## YOUR GOAL:
Below are the records; give again exactly the line with "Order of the", the line with "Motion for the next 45", and each line that lies between them, and nothing besides.

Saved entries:
*-*-*

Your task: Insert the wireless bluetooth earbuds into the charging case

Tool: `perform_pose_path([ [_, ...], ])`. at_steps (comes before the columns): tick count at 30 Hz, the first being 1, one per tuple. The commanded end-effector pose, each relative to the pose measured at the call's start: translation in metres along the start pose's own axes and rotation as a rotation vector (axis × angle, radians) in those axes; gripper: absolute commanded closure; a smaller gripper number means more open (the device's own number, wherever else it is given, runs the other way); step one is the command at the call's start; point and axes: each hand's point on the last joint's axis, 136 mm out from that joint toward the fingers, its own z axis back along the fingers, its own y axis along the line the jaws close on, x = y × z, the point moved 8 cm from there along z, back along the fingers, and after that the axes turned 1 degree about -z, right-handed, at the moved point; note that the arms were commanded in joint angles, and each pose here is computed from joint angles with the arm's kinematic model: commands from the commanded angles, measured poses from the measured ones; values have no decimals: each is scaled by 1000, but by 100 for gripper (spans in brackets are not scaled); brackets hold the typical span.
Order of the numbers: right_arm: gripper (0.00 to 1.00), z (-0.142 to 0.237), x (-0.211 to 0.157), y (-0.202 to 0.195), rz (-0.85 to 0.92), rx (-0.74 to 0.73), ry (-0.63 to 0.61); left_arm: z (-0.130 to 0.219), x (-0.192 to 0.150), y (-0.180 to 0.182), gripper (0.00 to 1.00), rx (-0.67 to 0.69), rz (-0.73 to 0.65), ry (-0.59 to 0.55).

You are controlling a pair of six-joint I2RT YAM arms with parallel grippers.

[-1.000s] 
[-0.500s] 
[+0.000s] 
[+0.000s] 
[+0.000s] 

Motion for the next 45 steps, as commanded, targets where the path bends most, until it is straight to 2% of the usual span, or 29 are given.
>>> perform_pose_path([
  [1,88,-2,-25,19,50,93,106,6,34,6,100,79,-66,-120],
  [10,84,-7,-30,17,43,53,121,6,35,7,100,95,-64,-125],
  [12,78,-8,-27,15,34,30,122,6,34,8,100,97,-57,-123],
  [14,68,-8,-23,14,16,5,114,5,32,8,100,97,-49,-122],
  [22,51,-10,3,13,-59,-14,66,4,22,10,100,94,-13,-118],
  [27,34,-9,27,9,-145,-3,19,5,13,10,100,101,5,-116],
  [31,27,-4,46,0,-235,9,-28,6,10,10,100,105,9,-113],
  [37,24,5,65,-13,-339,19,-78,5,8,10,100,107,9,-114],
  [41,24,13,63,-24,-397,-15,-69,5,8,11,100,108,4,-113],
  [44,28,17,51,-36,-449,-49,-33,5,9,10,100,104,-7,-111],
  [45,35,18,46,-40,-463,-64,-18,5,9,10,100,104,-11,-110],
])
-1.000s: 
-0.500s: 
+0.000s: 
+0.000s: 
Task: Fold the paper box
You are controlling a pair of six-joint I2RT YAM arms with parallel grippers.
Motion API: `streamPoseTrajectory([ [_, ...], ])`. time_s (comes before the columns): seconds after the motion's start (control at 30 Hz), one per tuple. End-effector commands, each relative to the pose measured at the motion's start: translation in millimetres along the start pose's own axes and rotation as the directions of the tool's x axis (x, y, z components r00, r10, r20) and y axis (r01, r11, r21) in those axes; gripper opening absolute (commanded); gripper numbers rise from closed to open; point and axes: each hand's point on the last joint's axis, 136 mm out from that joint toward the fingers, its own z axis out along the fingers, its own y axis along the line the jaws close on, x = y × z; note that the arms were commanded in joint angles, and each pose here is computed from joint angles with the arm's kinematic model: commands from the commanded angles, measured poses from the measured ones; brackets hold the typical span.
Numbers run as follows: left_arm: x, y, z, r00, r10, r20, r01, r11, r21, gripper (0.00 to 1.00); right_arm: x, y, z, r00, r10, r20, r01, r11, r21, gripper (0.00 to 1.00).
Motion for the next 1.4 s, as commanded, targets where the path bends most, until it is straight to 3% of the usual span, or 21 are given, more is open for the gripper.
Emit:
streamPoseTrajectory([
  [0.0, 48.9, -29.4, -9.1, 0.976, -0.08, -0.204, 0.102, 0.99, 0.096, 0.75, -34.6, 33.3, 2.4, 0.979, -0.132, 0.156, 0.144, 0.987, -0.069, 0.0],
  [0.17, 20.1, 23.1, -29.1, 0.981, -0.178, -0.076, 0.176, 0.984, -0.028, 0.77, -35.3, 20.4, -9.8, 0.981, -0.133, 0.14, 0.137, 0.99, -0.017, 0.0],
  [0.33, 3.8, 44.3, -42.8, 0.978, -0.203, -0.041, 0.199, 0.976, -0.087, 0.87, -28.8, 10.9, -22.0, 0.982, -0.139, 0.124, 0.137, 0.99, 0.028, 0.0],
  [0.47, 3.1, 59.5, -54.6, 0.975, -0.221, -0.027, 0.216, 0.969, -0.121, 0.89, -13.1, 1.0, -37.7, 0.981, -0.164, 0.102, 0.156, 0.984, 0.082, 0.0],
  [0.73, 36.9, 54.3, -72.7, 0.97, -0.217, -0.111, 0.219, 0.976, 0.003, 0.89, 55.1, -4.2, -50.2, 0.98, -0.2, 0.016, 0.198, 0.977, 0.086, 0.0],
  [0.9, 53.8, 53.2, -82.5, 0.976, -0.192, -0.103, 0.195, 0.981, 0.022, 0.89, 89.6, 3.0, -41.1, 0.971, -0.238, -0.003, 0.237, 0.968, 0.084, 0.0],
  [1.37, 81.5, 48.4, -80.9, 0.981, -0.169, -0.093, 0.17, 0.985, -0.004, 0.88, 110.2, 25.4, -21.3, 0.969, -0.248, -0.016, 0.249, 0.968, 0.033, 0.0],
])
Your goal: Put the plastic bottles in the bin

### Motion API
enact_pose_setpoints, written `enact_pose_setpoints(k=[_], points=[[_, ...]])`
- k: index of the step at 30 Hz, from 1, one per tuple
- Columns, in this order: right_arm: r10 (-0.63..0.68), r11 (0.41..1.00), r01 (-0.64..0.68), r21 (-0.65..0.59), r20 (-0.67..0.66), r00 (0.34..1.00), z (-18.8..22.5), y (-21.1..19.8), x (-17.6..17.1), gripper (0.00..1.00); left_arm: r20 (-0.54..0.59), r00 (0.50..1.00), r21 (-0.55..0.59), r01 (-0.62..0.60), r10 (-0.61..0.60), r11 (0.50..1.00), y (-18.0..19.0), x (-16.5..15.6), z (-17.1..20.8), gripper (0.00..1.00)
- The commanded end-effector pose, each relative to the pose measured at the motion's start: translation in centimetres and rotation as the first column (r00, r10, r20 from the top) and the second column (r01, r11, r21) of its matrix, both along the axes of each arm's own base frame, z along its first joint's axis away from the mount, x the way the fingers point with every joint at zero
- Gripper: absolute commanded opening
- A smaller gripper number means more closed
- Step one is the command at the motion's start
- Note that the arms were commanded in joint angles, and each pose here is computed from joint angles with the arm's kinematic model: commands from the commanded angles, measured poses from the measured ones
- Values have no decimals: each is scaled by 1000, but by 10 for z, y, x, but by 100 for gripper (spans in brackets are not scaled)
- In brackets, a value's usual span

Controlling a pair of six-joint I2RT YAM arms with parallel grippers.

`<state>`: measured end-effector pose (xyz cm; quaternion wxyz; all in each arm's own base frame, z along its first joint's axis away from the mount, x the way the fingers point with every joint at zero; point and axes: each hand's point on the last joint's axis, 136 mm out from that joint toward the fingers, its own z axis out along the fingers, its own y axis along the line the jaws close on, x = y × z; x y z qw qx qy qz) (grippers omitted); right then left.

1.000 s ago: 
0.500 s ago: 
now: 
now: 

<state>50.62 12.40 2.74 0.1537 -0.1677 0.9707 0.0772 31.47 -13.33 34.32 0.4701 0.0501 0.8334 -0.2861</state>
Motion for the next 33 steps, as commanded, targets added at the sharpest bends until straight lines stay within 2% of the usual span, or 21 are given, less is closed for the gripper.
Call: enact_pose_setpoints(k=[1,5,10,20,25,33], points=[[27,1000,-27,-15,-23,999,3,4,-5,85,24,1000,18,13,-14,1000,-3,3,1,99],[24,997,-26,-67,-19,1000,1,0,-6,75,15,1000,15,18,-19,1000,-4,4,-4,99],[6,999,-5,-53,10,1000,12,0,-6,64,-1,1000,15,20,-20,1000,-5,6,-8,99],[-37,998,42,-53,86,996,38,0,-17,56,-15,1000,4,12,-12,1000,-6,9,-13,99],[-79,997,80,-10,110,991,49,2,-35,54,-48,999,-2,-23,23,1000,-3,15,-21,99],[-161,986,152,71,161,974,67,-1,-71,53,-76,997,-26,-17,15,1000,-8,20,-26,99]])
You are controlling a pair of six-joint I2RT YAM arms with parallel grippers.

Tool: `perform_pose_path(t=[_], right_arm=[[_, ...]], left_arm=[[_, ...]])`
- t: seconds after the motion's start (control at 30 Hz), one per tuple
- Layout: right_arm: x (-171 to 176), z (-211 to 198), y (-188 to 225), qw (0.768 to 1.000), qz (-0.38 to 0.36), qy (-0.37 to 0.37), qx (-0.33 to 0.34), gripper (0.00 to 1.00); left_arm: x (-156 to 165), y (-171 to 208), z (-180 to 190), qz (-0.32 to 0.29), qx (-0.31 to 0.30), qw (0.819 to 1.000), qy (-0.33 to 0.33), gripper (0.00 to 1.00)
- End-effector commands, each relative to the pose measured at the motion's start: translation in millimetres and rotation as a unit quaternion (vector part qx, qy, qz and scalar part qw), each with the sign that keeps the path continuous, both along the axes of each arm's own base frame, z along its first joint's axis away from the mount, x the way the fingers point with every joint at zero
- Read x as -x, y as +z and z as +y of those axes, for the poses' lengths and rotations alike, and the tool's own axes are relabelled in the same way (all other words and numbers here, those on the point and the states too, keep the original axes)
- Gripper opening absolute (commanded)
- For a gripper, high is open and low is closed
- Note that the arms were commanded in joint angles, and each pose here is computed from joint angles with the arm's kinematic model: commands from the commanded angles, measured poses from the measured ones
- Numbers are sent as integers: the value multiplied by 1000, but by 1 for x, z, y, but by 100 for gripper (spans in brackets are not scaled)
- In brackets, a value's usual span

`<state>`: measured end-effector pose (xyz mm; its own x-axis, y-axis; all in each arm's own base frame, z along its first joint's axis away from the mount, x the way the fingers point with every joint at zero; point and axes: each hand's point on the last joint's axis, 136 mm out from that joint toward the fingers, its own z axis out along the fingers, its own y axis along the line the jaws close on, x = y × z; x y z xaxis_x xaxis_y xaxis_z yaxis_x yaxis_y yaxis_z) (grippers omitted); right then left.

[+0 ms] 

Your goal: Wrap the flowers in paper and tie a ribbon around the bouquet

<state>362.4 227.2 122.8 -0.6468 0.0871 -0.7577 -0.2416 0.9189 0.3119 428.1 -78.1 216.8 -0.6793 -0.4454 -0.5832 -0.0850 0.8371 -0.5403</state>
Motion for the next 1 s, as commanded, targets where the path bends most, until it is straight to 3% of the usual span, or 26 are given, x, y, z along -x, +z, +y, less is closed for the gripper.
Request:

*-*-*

## RESPONSE:
Order of the numbers: right_arm: gripper (0.00 to 1.00), z (-0.142 to 0.237), x (-0.211 to 0.157), y (-0.202 to 0.195), rz (-0.85 to 0.92), rx (-0.74 to 0.73), ry (-0.63 to 0.61); left_arm: z (-0.130 to 0.219), x (-0.192 to 0.150), y (-0.180 to 0.182), gripper (0.00 to 1.00), rx (-0.67 to 0.69), rz (-0.73 to 0.65), ry (-0.59 to 0.55).

You are controlling a pair of six-joint I2RT YAM arms with parallel grippers.

[-1.000s] 
[-0.500s] 
[+0.000s] 
[+0.000s] 
[+0.000s] 

Motion for the next 45 steps, as commanded, targets where the path bends most, until it is straight to 2% of the usual span, or 29 are given.

Nothing remains to be added to this answer.